Task goal ▸ From start to end, write out the following data exactly, apart from its images.

═══ Information provided ═══

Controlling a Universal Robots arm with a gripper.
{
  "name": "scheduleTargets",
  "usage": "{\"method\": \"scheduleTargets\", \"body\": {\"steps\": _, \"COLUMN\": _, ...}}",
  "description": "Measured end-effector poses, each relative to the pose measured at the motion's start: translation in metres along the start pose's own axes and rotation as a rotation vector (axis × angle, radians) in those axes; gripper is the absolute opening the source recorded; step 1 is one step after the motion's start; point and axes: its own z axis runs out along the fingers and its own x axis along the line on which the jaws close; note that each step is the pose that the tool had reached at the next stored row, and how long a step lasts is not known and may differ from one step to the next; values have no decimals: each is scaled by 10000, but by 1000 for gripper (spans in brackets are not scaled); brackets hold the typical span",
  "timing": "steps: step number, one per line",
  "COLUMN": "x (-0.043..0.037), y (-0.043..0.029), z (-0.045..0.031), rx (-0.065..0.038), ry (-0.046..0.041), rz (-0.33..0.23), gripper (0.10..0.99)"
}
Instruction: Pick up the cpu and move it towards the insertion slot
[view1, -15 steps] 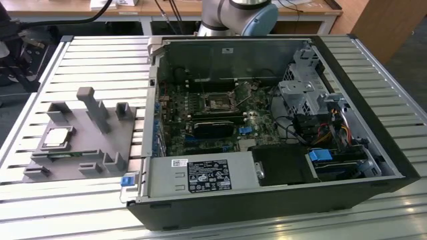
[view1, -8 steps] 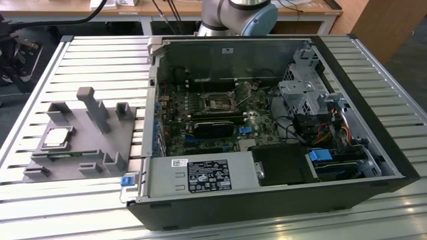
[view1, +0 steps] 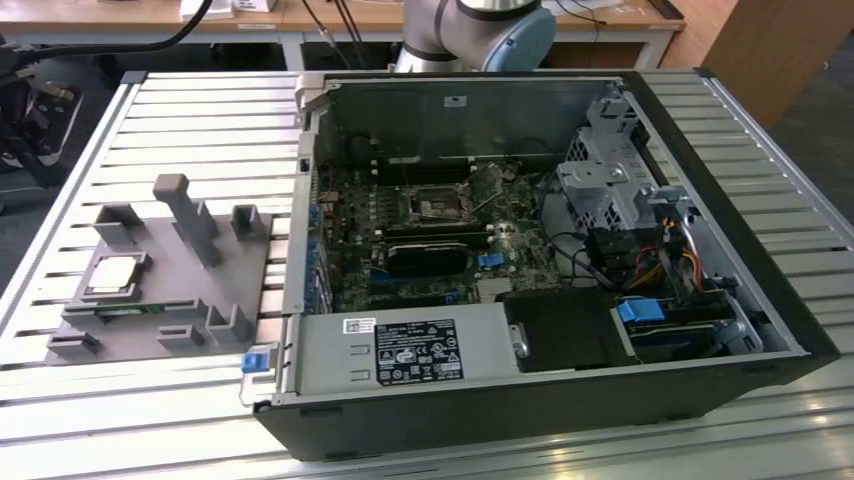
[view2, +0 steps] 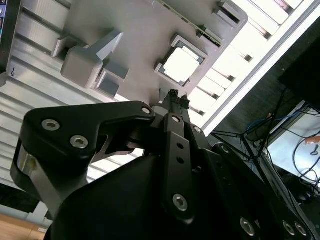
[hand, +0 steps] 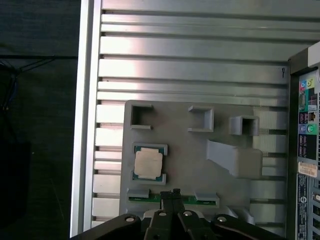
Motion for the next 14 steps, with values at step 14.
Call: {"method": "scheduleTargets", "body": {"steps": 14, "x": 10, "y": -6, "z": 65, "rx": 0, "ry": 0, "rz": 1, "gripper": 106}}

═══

Answer box ▸
Controlling a Universal Robots arm with a gripper.
{
  "name": "scheduleTargets",
  "usage": "{\"method\": \"scheduleTargets\", \"body\": {\"steps\": _, \"COLUMN\": _, ...}}",
  "description": "Measured end-effector poses, each relative to the pose measured at the motion's start: translation in metres along the start pose's own axes and rotation as a rotation vector (axis × angle, radians) in those axes; gripper is the absolute opening the source recorded; step 1 is one step after the motion's start; point and axes: its own z axis runs out along the fingers and its own x axis along the line on which the jaws close; note that each step is the pose that the tool had reached at the next stored row, and how long a step lasts is not known and may differ from one step to the next; values have no decimals: each is scaled by 10000, but by 1000 for gripper (spans in brackets are not scaled); brackets hold the typical span",
  "timing": "steps: step number, one per line",
  "COLUMN": "x (-0.043..0.037), y (-0.043..0.029), z (-0.045..0.031), rx (-0.065..0.038), ry (-0.046..0.041), rz (-0.33..0.23), gripper (0.10..0.99)"
}
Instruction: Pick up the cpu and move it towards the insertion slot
[view1, -15 steps] 
[view1, -8 steps] 
[view1, +0 steps] 
[view2, +0 steps] 
[hand, +0 steps] 
Motion for the next 14 steps, with values at step 14.
Call: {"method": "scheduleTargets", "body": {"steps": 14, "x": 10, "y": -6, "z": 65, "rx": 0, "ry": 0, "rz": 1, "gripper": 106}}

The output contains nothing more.